Tensed
and one butt-cheek touching the pressure pad, I hung on every word.
“Blessed are the meek…” he began.
My cheek lifted off the seat and an
electric impulse traveled through a chord to a bank of lights that sat in front
of the quizmaster, who motioned for me to stand.
“Blessed are the meek for they shall
inherit the earth,” I answered.
“Correct.”
We memorized the gospel of Matthew
during my sophomore year in the Northwest Baptist Bible Quiz League. I spent
two hours nightly memorizing bible verses, yet the only passage I remember is
the Beatitudes, which is odd because they contain no numbers.
Numbers are supremely important -- Jesus
was a carpenter but few know that he was also a statistician.

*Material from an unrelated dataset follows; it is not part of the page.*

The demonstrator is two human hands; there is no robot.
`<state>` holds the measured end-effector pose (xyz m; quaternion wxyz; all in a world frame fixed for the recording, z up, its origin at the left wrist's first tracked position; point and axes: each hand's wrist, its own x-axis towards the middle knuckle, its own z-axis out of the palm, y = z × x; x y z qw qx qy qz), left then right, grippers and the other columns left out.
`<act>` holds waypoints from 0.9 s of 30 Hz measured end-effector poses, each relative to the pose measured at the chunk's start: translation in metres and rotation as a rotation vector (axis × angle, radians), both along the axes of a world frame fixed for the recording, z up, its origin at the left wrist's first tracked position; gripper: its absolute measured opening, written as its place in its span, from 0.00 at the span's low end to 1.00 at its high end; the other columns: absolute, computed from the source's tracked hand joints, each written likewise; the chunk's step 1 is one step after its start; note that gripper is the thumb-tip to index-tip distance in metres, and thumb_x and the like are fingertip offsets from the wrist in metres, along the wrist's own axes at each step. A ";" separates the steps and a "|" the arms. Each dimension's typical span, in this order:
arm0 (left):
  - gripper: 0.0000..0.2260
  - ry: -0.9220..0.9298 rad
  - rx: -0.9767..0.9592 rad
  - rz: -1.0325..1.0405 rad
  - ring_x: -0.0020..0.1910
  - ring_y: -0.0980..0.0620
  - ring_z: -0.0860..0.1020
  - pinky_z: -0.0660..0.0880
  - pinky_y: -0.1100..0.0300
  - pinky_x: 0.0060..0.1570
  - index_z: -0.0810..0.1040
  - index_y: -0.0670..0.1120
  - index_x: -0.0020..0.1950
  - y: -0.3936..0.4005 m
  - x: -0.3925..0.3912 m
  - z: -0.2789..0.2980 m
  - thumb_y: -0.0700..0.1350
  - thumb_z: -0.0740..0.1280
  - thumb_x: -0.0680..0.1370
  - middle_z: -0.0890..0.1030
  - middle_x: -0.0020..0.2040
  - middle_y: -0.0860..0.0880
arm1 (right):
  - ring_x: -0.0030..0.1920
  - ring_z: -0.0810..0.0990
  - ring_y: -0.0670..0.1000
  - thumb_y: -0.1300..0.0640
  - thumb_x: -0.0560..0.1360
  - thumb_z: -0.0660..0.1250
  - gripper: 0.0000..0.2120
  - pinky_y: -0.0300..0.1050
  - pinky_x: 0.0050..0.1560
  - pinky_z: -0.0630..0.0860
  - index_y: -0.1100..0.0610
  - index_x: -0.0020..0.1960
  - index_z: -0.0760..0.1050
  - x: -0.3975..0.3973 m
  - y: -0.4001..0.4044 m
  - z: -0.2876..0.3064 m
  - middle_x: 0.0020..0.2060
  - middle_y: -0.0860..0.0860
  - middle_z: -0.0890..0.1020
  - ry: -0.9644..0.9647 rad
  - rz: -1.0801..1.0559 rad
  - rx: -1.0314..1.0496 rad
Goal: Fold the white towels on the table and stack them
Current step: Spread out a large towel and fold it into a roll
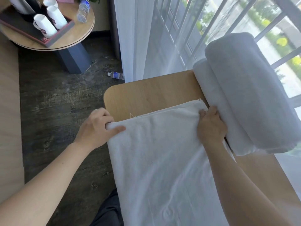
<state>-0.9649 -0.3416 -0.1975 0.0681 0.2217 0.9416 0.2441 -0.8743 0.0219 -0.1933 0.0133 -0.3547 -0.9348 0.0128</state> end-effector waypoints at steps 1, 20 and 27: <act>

The proof is in the gospels where he sows as many numbers as healings: there is
the Parable of the Debtors, where one man owed fifty denari and the other five hundred; the Parable of the Unforgiving Servant,
where the servant owed ten thousand talents
and his debtor five hundred denari;
and, of course, the Parable of the Workers in the Vineyard, where the vineyard
owner employed different workers for different amounts of work and then paid them
all equally. In spite of his egalitarian example, we of the quizzing league
thought it only fair that God (and ourselves) honor those who studied more, and
in the footsteps of Jesus used numbers make our point.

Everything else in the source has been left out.